DIRECTIONS: Beginning with the line below that contains "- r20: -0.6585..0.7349" and ending with the line that contains "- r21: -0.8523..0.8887", copy every line exactly. Copy nothing else.

GIVEN MATERIAL:
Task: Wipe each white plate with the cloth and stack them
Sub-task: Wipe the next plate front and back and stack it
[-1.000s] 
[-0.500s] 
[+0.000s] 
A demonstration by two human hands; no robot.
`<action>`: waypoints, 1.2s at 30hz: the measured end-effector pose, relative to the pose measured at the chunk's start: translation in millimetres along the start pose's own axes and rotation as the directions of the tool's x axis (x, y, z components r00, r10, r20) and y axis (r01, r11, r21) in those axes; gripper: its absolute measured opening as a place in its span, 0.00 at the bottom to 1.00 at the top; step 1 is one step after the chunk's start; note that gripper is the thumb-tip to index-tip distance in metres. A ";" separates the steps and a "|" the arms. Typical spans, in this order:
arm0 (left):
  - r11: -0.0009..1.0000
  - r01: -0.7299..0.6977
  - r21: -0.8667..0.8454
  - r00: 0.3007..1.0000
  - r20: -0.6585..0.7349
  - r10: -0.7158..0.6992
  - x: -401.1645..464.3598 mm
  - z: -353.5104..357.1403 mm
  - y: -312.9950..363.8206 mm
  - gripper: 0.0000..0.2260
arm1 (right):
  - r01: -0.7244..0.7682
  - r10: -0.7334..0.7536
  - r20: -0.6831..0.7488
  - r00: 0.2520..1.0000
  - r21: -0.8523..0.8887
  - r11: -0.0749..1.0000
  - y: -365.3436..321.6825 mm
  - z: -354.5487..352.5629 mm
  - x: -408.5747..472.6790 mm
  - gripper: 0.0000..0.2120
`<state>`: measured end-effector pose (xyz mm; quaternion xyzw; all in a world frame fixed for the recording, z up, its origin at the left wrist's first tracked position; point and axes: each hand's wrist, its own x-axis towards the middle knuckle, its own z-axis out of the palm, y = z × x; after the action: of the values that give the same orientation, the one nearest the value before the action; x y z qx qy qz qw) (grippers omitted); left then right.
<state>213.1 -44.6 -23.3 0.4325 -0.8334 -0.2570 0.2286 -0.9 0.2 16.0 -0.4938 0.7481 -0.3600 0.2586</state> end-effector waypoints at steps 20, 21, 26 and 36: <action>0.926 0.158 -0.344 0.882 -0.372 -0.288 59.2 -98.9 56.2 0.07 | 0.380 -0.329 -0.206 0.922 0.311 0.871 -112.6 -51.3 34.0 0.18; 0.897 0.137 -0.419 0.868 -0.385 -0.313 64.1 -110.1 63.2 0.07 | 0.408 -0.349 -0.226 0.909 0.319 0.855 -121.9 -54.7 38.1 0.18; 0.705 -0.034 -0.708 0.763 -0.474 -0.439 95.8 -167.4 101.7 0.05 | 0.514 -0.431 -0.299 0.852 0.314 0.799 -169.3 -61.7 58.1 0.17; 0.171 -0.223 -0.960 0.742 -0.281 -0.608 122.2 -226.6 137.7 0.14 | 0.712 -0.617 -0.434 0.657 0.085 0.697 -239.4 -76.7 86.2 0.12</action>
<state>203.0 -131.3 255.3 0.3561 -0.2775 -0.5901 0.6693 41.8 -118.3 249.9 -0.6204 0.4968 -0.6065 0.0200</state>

ANSWER TO THE EXERCISE:
  - r20: -0.6585..0.7349
  - r10: -0.7158..0.6992
  - x: -401.1645..464.3598 mm
  - z: -353.5104..357.1403 mm
  - y: -312.9950..363.8206 mm
  - gripper: 0.0000..0.2260
arm1 (right):
  - r01: -0.7244..0.7682
  - r10: -0.7334..0.7536
  - r20: -0.6831..0.7488
  - r00: 0.2520..1.0000
  - r21: -0.8523..0.8887

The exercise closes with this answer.